* _INSTRUCTIONS FOR THE TASK_
Look through the listing and report every line that has "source" in it.

* _WORKING DATA_

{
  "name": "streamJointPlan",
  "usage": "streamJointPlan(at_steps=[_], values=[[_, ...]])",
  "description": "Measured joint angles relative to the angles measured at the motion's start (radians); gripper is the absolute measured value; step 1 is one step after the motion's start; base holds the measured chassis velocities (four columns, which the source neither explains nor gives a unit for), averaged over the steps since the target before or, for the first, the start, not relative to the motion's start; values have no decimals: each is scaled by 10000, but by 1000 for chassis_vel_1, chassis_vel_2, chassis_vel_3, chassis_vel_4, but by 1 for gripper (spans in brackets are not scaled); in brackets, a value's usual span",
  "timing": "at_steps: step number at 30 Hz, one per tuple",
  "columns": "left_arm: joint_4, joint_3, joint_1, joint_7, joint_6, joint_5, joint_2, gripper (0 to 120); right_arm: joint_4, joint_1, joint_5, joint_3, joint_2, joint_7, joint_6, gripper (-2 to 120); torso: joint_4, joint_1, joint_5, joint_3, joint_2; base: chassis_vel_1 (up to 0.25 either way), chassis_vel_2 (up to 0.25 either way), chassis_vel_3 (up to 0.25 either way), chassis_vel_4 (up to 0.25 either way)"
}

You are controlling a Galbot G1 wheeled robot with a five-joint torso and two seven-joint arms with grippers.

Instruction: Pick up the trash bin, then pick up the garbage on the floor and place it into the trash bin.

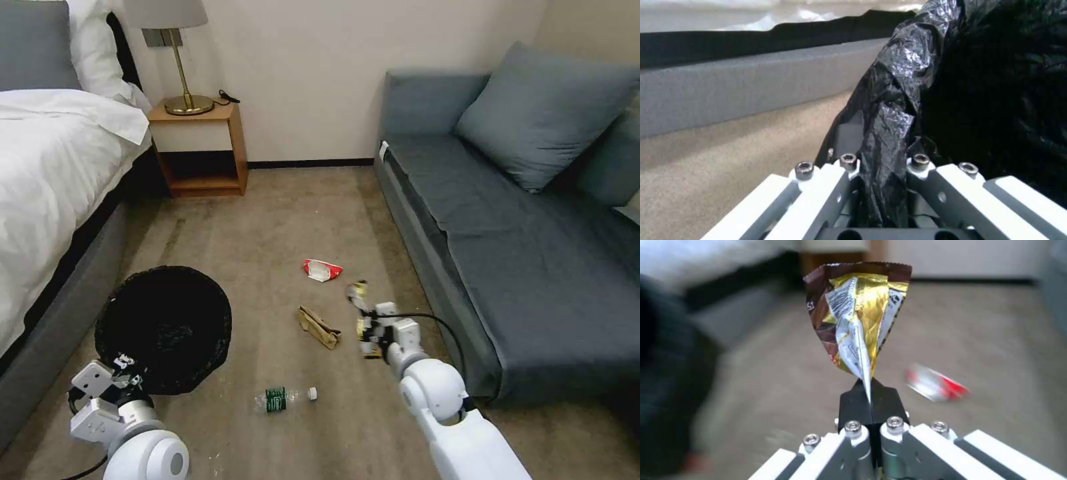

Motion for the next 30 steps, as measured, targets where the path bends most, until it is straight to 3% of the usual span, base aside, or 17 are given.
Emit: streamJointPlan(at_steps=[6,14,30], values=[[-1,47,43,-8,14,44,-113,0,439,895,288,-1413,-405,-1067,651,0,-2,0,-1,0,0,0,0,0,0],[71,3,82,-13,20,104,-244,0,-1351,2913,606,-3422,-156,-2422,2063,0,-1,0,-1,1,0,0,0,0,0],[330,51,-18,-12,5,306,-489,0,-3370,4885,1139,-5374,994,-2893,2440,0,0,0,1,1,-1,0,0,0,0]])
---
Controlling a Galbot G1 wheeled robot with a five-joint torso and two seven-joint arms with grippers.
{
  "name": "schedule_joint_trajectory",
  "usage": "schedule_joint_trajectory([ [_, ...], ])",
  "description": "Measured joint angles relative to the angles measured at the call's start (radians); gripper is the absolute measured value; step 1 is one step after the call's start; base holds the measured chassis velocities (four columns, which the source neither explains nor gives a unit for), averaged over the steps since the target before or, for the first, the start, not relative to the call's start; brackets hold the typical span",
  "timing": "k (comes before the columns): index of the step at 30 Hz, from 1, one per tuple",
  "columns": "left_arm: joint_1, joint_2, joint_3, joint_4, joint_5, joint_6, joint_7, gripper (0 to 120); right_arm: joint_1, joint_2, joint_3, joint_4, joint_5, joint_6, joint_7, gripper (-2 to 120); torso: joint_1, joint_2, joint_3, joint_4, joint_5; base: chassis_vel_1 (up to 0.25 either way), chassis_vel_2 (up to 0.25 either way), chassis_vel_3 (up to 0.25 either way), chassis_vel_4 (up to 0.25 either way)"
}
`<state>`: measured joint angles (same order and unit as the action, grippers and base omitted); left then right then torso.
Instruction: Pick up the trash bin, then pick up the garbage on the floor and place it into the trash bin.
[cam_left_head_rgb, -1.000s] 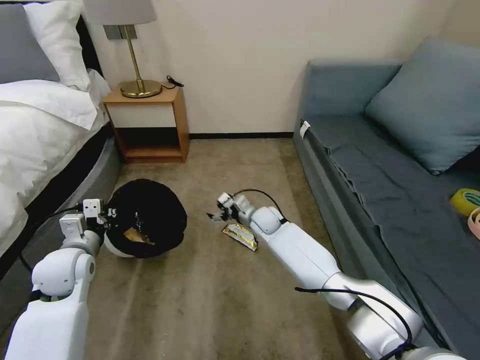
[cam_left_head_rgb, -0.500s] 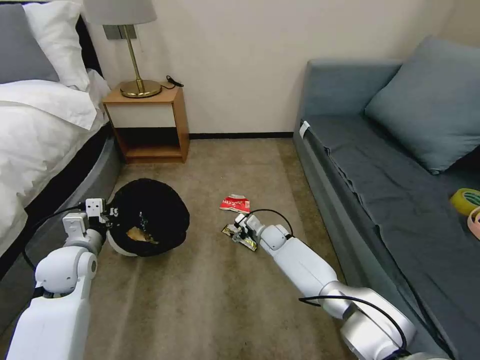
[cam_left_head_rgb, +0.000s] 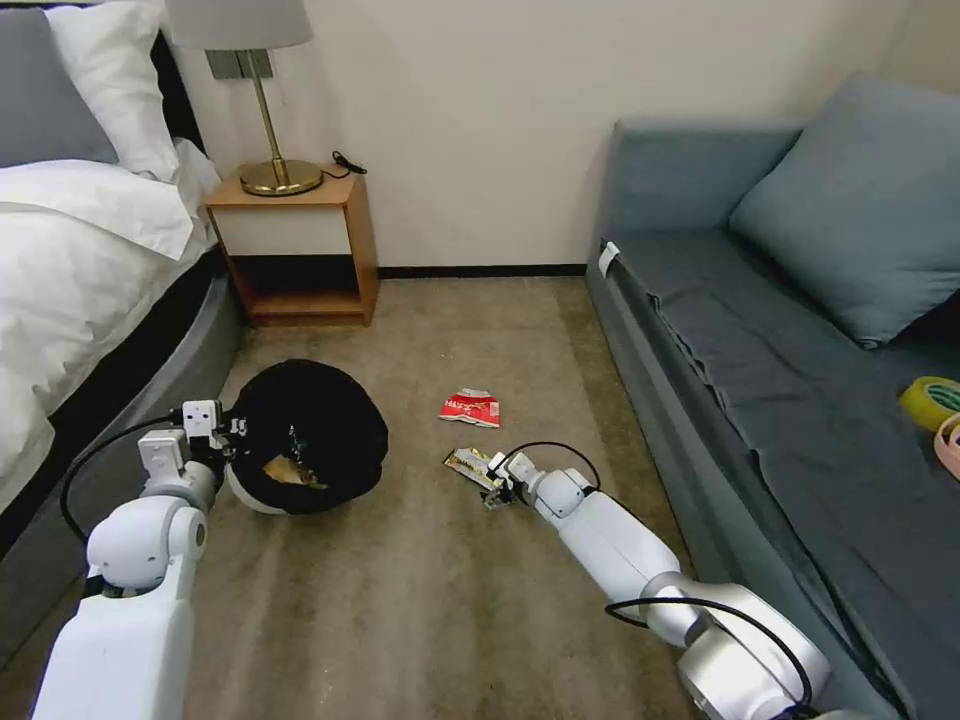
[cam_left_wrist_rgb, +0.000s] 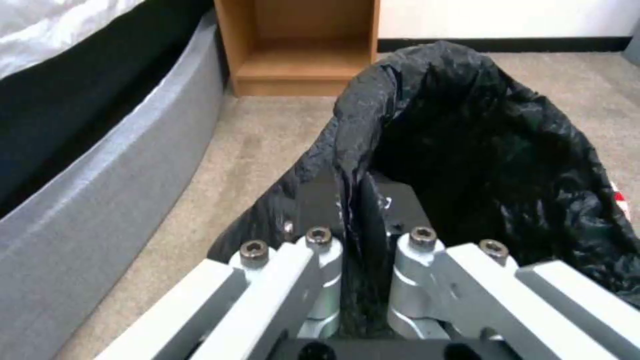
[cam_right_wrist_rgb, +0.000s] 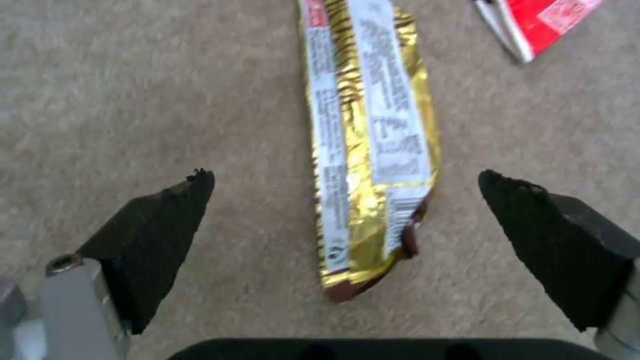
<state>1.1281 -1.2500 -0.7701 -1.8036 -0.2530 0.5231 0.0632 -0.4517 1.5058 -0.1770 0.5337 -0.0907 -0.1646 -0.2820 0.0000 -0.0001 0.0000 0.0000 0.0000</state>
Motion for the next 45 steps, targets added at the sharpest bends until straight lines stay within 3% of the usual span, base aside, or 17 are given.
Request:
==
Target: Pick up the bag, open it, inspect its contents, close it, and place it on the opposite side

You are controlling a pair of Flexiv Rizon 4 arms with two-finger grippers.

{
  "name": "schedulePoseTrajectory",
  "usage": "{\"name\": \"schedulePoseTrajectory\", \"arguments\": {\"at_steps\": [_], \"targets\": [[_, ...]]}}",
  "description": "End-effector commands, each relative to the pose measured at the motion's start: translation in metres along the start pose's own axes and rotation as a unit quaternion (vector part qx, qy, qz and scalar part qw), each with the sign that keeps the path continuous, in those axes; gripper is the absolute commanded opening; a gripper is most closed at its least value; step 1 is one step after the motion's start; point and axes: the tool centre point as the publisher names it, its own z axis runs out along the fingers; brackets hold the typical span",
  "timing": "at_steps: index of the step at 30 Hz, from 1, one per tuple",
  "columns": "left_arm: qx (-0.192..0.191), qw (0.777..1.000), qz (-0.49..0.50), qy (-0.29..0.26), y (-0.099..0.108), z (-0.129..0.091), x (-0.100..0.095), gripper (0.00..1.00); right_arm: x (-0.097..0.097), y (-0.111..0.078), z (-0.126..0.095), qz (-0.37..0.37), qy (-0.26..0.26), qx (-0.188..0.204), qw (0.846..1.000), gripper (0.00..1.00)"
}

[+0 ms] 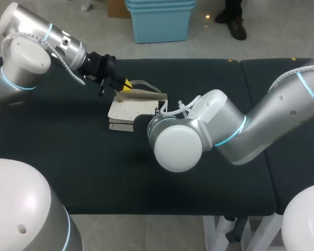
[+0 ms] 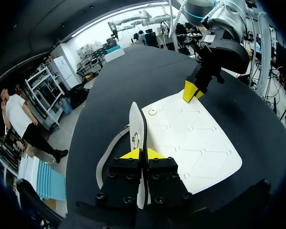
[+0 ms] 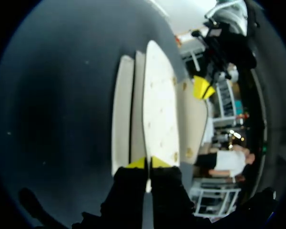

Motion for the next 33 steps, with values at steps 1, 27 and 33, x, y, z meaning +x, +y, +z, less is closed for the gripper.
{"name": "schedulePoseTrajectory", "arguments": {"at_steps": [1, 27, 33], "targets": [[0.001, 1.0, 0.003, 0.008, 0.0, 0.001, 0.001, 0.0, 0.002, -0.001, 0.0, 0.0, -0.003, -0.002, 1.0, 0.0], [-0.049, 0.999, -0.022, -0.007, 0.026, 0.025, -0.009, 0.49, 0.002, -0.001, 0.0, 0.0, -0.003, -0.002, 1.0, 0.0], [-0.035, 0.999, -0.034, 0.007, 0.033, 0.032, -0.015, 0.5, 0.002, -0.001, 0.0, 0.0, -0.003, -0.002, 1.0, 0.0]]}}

* _SOLUTION_
  "description": "Measured joint angles relative to the angles measured at the motion's start (radians); gripper is the absolute measured value; step 1 is one step after the motion's start; base holds the measured chassis velocities (four columns, which the source neither explains nor gives a unit for), averaged over the steps since the target before or, for the first, the start, not relative to the motion's start; values have no decimals: each is scaled by 10000, but by 1000 for chassis_vel_1, chassis_vel_2, chassis_vel_3, chassis_vel_4, but by 1 for gripper (spans in brackets are not scaled); in brackets, a value's usual span",
  "description": "Measured joint angles relative to the angles measured at the call's start (radians); gripper is the absolute measured value; step 1 is one step after the call's start; base holds the measured chassis velocities (four columns, which the source neither explains nor gives a unit for), averaged over the steps since the target before or, for the first, the start, not relative to the call's start; brackets hold the typical span",

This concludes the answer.